### PROBLEM DESCRIPTION
Copy all lines below exactly as written. Leave pictures out.

──────── DATA BELOW ────────

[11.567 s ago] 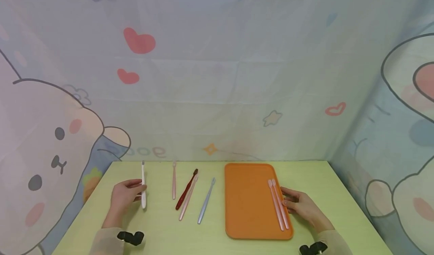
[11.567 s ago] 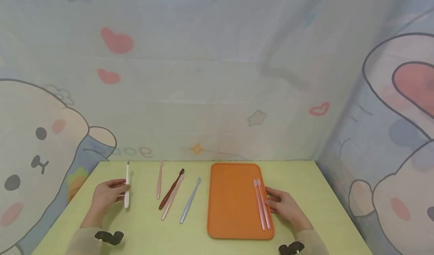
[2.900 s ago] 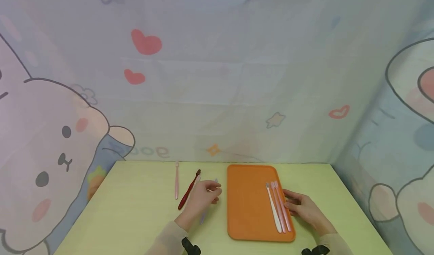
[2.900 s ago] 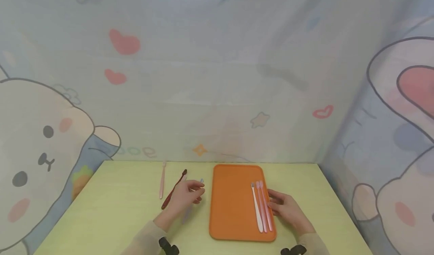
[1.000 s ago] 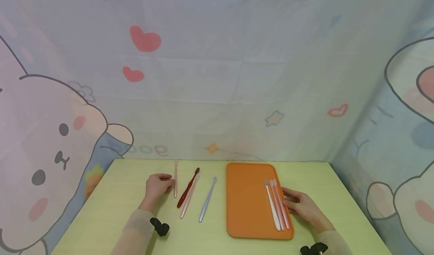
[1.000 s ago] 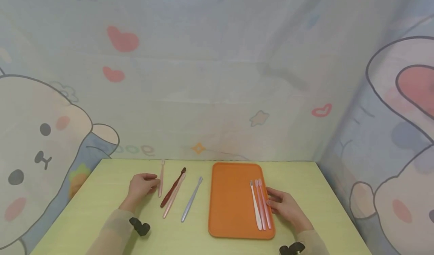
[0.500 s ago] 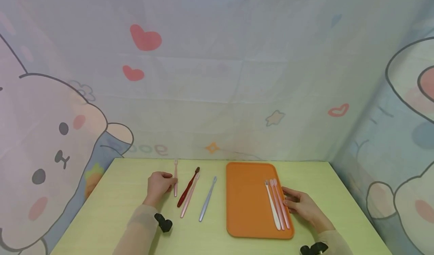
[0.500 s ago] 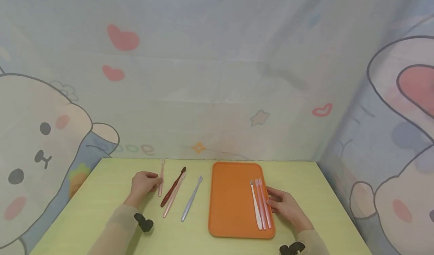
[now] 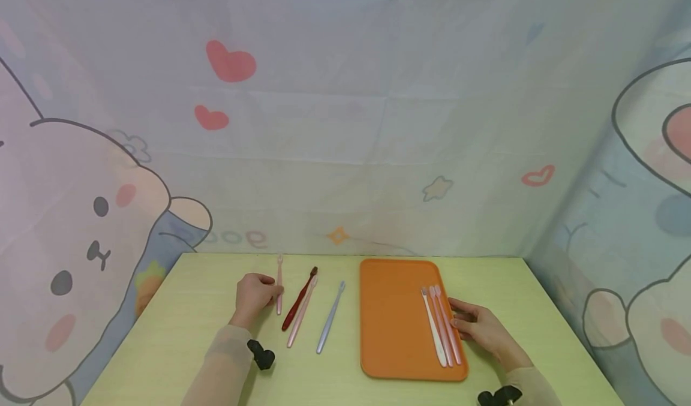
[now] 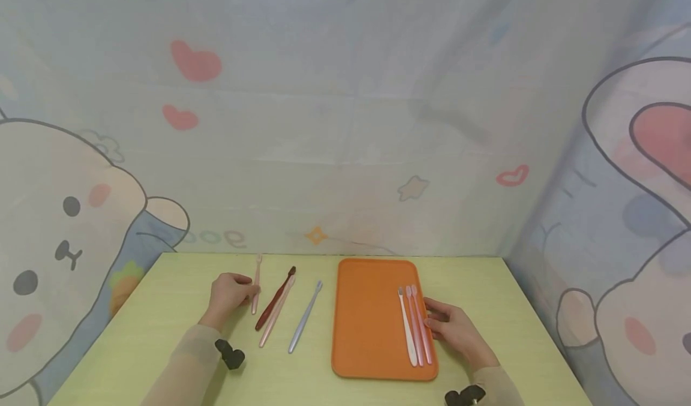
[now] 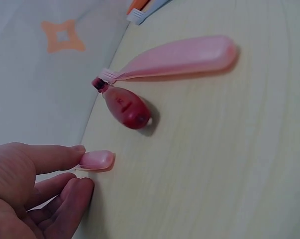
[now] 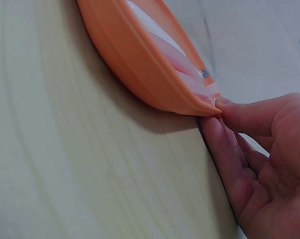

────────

### REPLY TO THE EXERCISE
[11.567 s ago] 
[11.567 s ago] 
[2.900 s ago] 
[2.900 s ago] 
[1.000 s ago] 
[1.000 s ago] 
[0.500 s ago] 
[0.500 s ago] 
[now] 
[now] 
[now] 
[now] 

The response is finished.